Another fine mess…

The government’s plan to punish local authorities in
England for bed-blocking are under fire from health-care
professionals and local government alike. Drew Clode
examines the proposals.

From the tone of the Department of Health press release issued
late last month, you’d have thought all the NHS’s bed-blocking
problems were solved. “More older people able to leave hospital on
time,” it boasted, along with an impressive array of figures from
health minister Jacqui Smith.

Targets for reducing delayed discharge numbers set last month
are well on the way to being met. The £300m building capacity
money given to local authorities to achieve the reductions was
clearly and evidently being well spent.

And by March this year the 4,691 beds “blocked” by older people
of 75 years or more were nearly 20 per cent down from the 5,938
recorded in March 2002. There was a simultaneous fall in the length
of time people waited to be discharged. The number of people
waiting more than 28 days, for example, tumbled by 800 in the past
nine months.

No wonder Smith was able to boast that the fall “demonstrates
that the £300m investment has helped local authorities to
provide the care and services needed by older people when they are
discharged from hospital”. The target to reduce delays by a further
20 per cent by March next year seems easily attainable.

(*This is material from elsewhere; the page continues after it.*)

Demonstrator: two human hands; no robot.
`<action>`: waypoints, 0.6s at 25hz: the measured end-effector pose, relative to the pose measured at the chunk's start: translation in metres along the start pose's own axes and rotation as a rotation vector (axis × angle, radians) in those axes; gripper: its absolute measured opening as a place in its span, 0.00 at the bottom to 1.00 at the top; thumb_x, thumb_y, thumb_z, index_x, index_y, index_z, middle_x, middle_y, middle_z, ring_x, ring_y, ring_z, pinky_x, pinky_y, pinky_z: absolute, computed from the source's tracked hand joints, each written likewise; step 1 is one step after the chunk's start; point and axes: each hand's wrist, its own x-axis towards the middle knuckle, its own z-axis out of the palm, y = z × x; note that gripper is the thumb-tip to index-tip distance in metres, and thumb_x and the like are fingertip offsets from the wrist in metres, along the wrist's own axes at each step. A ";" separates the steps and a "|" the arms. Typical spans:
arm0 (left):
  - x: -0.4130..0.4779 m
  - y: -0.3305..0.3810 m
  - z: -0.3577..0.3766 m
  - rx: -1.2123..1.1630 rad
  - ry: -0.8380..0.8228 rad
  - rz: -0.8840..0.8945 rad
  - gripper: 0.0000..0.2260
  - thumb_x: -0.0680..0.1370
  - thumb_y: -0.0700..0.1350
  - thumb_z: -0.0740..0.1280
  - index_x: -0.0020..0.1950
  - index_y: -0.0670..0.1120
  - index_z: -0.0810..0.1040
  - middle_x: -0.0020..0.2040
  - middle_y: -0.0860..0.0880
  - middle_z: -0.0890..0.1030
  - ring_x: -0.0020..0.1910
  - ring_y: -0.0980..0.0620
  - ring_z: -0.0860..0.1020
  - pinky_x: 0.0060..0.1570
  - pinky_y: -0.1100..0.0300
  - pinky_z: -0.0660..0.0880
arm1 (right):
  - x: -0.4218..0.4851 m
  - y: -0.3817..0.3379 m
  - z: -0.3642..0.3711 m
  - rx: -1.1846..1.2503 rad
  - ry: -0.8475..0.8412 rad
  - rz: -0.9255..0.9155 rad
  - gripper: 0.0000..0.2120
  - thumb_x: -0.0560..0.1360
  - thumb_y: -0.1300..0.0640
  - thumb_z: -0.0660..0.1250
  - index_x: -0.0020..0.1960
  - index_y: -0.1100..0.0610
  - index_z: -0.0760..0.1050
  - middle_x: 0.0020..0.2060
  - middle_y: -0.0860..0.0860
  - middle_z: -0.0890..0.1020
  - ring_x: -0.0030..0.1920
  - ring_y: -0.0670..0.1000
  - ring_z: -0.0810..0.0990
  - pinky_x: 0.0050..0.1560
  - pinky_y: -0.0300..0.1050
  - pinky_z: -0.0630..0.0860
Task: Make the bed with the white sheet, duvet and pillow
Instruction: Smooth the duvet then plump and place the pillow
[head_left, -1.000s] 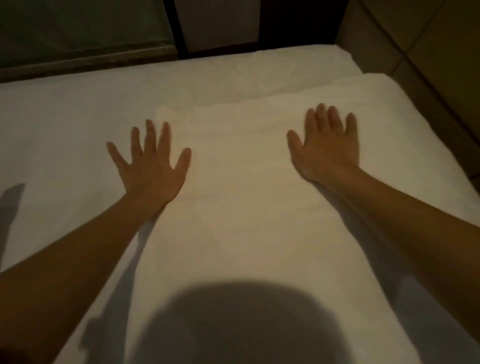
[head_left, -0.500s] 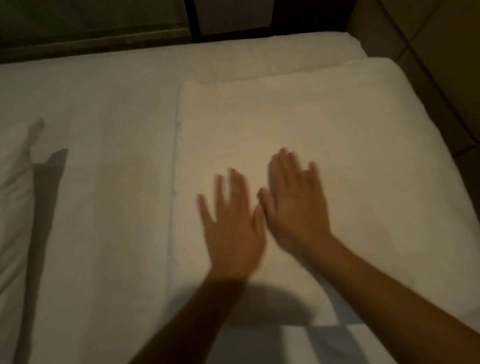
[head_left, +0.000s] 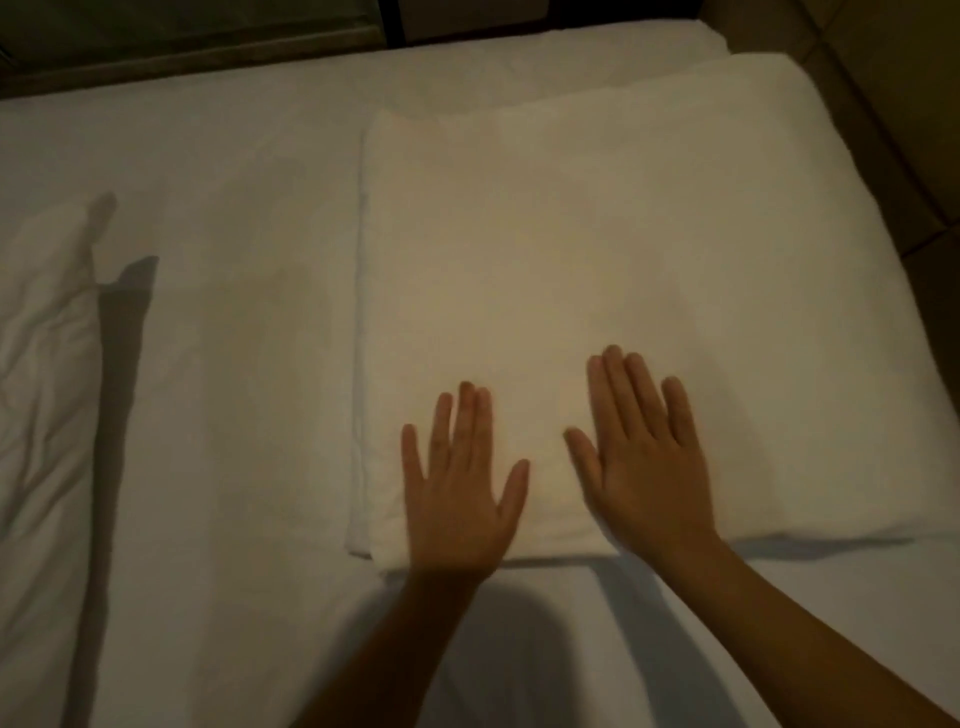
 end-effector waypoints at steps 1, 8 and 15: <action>-0.003 -0.011 0.006 0.020 0.011 -0.018 0.31 0.79 0.61 0.48 0.78 0.44 0.54 0.77 0.47 0.53 0.77 0.48 0.51 0.74 0.44 0.45 | -0.009 0.013 0.002 -0.019 0.005 0.014 0.31 0.80 0.43 0.49 0.76 0.60 0.55 0.76 0.56 0.56 0.76 0.54 0.52 0.75 0.55 0.48; -0.001 -0.018 -0.011 -0.006 -0.097 0.003 0.32 0.80 0.61 0.46 0.76 0.41 0.58 0.76 0.43 0.59 0.75 0.44 0.56 0.72 0.45 0.48 | -0.013 0.024 -0.012 0.010 -0.111 0.028 0.31 0.78 0.44 0.49 0.74 0.63 0.61 0.73 0.59 0.64 0.73 0.59 0.61 0.72 0.58 0.50; -0.010 -0.040 -0.099 -0.085 -0.226 -0.049 0.22 0.80 0.53 0.57 0.72 0.47 0.68 0.75 0.46 0.63 0.70 0.47 0.67 0.67 0.52 0.65 | -0.001 -0.016 -0.086 0.249 -0.278 -0.097 0.23 0.80 0.50 0.58 0.72 0.57 0.62 0.72 0.55 0.64 0.71 0.56 0.63 0.66 0.50 0.61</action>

So, in the midst of all this success, it has to be wondered why
the government suddenly threw into the melting pot a policy of
penalising social services if they don’t do better. Is this policy
the pound of flesh demanded by the Treasury in return for extra
resources in the comprehensive spending review? An irrelevant
spanner in the works? Or a carefully thought through addendum to
the NHS Plan?

In Delivering the NHS Plan, the Department of Health says that
much of the recent progress on reducing delayed hospital discharge
“has been driven by top-down targeting of resources, central
intervention and close monitoring of progress”. It states: “In the
longer term, this approach is not sustainable in a climate where
the philosophy of devolution and earned autonomy is applied both in
local government services and in health services.”

Delivering the NHS Plan crucially refers to how impressed the
government is by the success of the system in Sweden and Denmark in
reducing delayed discharges from hospitals, adding: “We intend to
legislate therefore to introduce a similar system of

The document goes on: “The new social services cash announced in
the Budget includes resources to cover the cost of beds needlessly
blocked in hospitals through delayed discharges… Councils
will need to use these extra resources to expand care at home and
to ensure that all older people are able to leave hospital once
their treatment is completed and it is safe for them to do so. If
councils reduce the number of blocked beds, they will have freedom
to use these resources to invest in alternative social care
services. If they cannot meet the agreed time limit they will be
charged by the local hospital for the costs it incurs in keeping
older people in hospital unnecessarily.”

Generously, the document allows that there will be matching
incentive charges on NHS hospitals to make them responsible for the
costs of emergency hospital readmissions, so as to ensure patients
are not discharged prematurely.

But there are increasingly bitter arguments among politicians
about the extent to which the chancellor’s Budget statement
represented “new money”, as well as widespread fears that such
emphasis on adult services will take resources from already
over-pressed children’s services.

With an impasse on both these fronts, it has become increasingly
important to tease out some of the implications of the so-called
Scandinavian Model – and to remember that it has surfaced within
one of the most fiercely fought political contexts that health and
social services have seen for some time. There is by no means
unanimity over the plans, either at the Treasury or in the
Department of Health.

At the very least, implementation will demand answers to
questions including:

– How will the decisions about whether or not an elderly person
is fit for discharge be monitored and fully endorsed by all the
parties concerned?

– Who decides whether or not an emergency readmission was
prompted by premature discharge?

– Who will arbitrate over disputes – especially when a local
authority believes that leaving hospital has been held up by a
fault within the NHS’s own community or hospital services?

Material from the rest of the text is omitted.